→ **Description of the task**:
The stretch wanted below opens at the line containing "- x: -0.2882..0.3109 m" and closes at the line containing "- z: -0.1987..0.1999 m". Please return it exactly, with no other lines.
***** Data segment *****
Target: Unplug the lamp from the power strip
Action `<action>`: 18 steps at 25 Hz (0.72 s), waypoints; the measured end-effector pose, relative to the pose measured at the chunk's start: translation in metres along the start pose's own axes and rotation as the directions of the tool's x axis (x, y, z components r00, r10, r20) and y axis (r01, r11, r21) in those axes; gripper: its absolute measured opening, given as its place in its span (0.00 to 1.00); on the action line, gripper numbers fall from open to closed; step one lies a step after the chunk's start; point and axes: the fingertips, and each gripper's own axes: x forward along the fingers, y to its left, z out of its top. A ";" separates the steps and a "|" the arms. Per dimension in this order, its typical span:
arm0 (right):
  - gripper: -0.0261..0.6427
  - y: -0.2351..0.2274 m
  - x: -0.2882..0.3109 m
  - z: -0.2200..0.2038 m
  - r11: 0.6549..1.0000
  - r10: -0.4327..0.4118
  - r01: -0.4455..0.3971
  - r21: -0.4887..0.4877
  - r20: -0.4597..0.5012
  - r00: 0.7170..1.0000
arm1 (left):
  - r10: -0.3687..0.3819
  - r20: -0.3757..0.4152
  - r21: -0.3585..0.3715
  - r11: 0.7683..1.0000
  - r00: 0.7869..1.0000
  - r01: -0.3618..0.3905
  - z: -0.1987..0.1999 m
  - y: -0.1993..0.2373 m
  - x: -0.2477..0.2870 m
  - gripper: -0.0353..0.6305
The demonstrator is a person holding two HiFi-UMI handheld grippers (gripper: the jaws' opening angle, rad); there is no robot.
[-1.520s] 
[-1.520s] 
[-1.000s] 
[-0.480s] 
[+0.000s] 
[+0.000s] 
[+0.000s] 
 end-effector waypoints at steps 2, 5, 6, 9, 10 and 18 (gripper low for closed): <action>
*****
→ **Solution below**:
  - x: -0.2882..0.3109 m
  - z: -0.2200..0.2038 m
  - r11: 0.6549..1.0000
  - r10: -0.4327..0.4118
  - r01: -0.4455..0.3971
  - r21: -0.4887..0.4877
  - r20: -0.4597..0.5012
  - r00: 0.7170..1.0000
arm1 (left):
  - r10: -0.3687..0.3819
  - r20: -0.3757..0.4152
  - r21: -0.3585..0.3715
  - r11: 0.7683..1.0000
  - r00: 0.7869..1.0000
  - r01: -0.3618..0.3905
  - z: -0.1987..0.1999 m

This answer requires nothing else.